:: Exercise directions ::
Copy every line below where the string "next" is found.

:: Data records ::
== == ==
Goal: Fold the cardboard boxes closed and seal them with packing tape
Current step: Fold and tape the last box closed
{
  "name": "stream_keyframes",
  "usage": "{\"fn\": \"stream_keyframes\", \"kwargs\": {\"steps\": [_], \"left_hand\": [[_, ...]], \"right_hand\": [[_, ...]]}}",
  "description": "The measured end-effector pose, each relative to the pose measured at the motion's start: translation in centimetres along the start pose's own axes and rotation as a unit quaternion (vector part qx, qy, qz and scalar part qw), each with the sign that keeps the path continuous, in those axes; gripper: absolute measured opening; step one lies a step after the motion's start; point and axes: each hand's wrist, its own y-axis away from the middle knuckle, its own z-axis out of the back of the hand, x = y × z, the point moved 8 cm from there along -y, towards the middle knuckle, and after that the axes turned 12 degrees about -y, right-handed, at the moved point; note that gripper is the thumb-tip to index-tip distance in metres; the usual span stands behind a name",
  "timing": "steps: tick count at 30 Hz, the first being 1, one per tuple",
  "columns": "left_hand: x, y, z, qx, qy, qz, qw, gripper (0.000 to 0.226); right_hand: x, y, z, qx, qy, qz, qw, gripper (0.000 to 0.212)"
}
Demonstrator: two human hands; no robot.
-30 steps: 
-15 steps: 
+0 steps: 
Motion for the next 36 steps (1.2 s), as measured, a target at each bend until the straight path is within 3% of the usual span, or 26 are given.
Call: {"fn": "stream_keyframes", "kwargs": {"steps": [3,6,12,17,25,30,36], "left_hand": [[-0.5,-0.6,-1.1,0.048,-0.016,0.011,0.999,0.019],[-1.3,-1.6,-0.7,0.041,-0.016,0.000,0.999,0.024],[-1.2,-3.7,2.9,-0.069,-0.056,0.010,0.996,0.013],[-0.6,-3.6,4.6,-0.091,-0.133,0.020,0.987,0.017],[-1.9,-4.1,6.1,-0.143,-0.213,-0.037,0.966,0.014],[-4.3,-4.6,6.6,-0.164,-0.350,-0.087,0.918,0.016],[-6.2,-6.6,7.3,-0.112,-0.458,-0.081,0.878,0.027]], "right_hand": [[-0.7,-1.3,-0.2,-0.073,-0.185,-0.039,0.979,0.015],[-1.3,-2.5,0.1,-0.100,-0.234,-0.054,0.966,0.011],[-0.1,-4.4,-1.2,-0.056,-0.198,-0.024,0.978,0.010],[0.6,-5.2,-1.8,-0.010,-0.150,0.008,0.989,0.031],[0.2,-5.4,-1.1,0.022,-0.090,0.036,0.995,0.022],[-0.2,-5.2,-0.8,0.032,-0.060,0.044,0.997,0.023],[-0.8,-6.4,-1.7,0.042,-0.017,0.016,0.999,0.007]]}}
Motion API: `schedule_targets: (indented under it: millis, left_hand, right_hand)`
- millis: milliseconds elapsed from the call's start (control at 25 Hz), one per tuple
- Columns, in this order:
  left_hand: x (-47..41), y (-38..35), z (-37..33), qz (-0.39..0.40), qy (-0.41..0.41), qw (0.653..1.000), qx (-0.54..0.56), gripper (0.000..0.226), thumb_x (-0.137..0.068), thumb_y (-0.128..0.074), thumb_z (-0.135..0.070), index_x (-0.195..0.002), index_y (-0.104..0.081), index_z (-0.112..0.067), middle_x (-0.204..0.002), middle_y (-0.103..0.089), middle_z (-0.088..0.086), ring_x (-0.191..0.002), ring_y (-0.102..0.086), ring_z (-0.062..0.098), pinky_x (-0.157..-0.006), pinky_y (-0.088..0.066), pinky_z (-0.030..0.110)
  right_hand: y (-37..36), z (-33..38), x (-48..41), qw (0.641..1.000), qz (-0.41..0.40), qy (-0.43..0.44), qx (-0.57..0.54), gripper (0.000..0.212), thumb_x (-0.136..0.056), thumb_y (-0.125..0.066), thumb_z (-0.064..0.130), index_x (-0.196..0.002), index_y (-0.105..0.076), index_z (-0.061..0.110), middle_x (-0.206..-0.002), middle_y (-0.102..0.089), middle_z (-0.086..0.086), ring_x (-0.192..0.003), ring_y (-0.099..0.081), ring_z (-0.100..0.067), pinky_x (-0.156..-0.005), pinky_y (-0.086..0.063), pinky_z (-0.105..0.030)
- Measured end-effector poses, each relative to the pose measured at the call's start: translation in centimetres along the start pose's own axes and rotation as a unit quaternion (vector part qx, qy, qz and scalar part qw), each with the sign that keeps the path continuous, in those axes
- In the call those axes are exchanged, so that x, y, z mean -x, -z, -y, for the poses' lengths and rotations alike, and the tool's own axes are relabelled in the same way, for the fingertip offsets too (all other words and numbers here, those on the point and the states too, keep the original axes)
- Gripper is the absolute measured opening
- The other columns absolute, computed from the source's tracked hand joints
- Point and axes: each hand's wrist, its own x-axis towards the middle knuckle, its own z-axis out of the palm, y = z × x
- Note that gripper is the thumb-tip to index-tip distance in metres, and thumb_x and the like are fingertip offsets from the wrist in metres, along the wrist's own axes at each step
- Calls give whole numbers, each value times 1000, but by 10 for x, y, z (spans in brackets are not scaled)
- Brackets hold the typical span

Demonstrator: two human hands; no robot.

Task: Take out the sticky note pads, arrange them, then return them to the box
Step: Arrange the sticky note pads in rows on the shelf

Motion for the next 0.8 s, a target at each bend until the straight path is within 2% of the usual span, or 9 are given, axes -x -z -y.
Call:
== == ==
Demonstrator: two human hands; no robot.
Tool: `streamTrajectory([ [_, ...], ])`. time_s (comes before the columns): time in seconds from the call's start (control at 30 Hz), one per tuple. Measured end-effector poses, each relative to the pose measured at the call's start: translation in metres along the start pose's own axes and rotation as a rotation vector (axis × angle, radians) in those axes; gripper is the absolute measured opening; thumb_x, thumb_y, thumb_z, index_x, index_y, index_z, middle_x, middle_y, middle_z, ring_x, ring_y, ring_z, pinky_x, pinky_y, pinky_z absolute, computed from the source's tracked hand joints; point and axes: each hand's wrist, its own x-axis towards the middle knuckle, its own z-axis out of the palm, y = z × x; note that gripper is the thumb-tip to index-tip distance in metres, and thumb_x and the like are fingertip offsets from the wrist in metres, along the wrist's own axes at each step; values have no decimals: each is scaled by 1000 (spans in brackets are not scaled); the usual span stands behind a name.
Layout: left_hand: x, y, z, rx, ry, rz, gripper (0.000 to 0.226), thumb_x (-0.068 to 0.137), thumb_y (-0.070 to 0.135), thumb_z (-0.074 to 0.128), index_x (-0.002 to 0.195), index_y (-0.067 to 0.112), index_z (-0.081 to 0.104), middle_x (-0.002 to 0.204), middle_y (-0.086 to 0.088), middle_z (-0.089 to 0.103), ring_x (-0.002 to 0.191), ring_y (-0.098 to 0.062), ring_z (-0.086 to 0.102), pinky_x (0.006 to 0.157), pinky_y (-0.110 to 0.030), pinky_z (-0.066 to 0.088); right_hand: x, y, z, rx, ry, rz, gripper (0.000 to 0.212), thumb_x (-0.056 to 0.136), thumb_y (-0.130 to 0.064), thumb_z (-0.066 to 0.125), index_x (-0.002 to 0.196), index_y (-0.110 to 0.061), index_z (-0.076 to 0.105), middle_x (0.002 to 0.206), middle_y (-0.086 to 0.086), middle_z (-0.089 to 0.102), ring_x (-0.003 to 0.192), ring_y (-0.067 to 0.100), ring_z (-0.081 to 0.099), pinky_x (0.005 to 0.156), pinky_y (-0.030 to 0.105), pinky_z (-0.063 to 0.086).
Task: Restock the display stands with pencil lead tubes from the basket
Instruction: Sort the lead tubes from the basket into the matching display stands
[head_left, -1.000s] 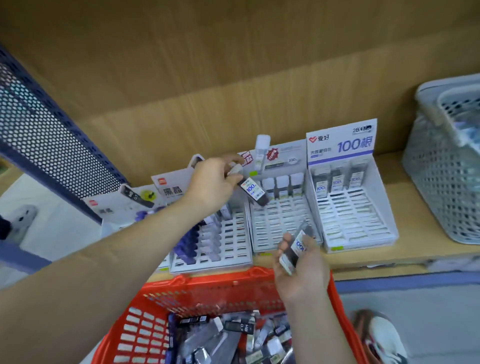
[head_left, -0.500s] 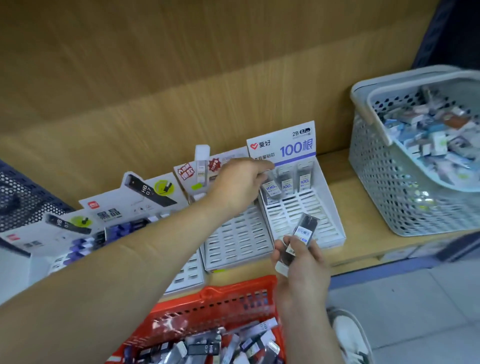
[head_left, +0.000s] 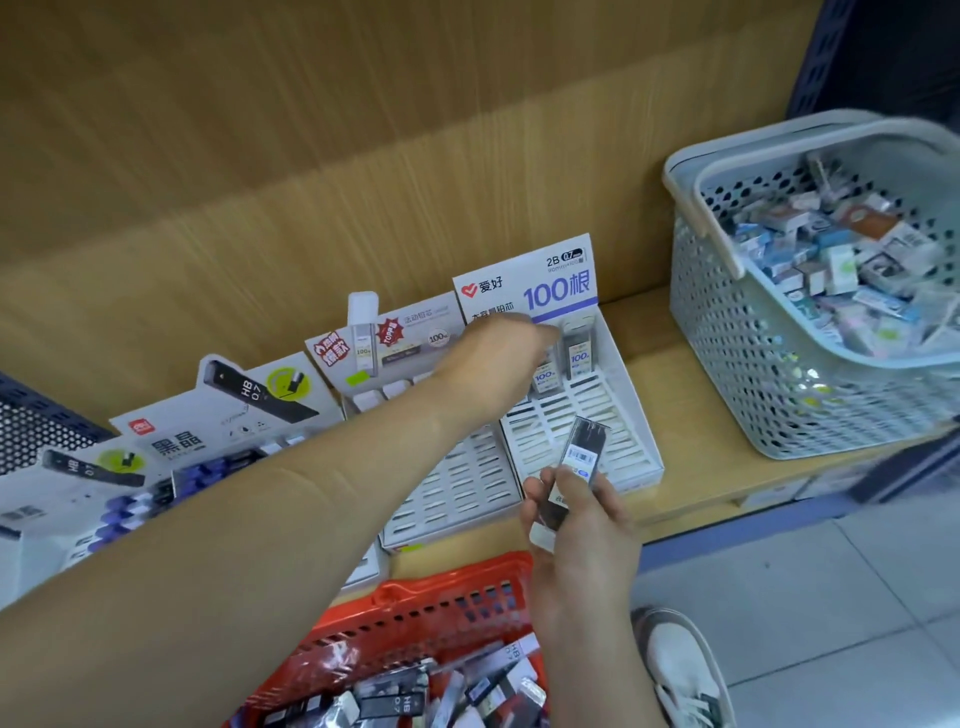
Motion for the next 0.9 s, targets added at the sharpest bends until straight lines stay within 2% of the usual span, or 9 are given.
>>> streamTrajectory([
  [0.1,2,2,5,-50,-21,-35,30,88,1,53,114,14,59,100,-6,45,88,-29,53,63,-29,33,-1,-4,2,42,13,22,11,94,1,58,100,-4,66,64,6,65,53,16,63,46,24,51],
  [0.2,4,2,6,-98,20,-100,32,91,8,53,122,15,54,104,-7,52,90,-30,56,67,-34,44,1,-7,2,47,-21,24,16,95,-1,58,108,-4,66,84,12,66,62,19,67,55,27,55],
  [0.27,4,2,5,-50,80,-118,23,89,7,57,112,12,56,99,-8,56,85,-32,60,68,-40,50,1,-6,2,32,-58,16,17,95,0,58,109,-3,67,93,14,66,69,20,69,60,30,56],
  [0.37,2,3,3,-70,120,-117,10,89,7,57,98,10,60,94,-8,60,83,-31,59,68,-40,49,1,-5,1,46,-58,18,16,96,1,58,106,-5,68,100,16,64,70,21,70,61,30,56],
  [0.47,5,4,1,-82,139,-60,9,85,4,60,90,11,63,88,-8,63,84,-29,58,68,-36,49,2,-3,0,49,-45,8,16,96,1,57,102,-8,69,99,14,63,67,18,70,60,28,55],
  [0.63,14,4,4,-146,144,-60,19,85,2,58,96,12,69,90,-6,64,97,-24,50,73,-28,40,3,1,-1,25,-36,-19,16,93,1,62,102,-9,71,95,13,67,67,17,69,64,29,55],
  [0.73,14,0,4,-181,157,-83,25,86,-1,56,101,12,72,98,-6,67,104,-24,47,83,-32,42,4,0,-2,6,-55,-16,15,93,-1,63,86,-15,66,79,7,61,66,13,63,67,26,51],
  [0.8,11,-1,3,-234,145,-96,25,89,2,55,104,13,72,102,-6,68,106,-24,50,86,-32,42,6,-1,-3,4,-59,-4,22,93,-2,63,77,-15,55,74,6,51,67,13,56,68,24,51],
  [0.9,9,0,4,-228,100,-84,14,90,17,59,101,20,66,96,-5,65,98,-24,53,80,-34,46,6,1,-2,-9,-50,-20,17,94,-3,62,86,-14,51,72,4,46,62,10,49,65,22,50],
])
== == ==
:: Answer ::
Motion for the next 36 steps (1.2 s), as measured, a target at each bend until the straight path is within 3% of the usual span, or 26 are given.
Motion for the next 0.8 s, a target at each bend until the straight path is within 2% of the usual span, or 9 are given, axes -x -z -y.
Motion for the next 0.9 s, targets added at the sharpest bends until straight lines stay within 2% of the usual span, or 9 are given.

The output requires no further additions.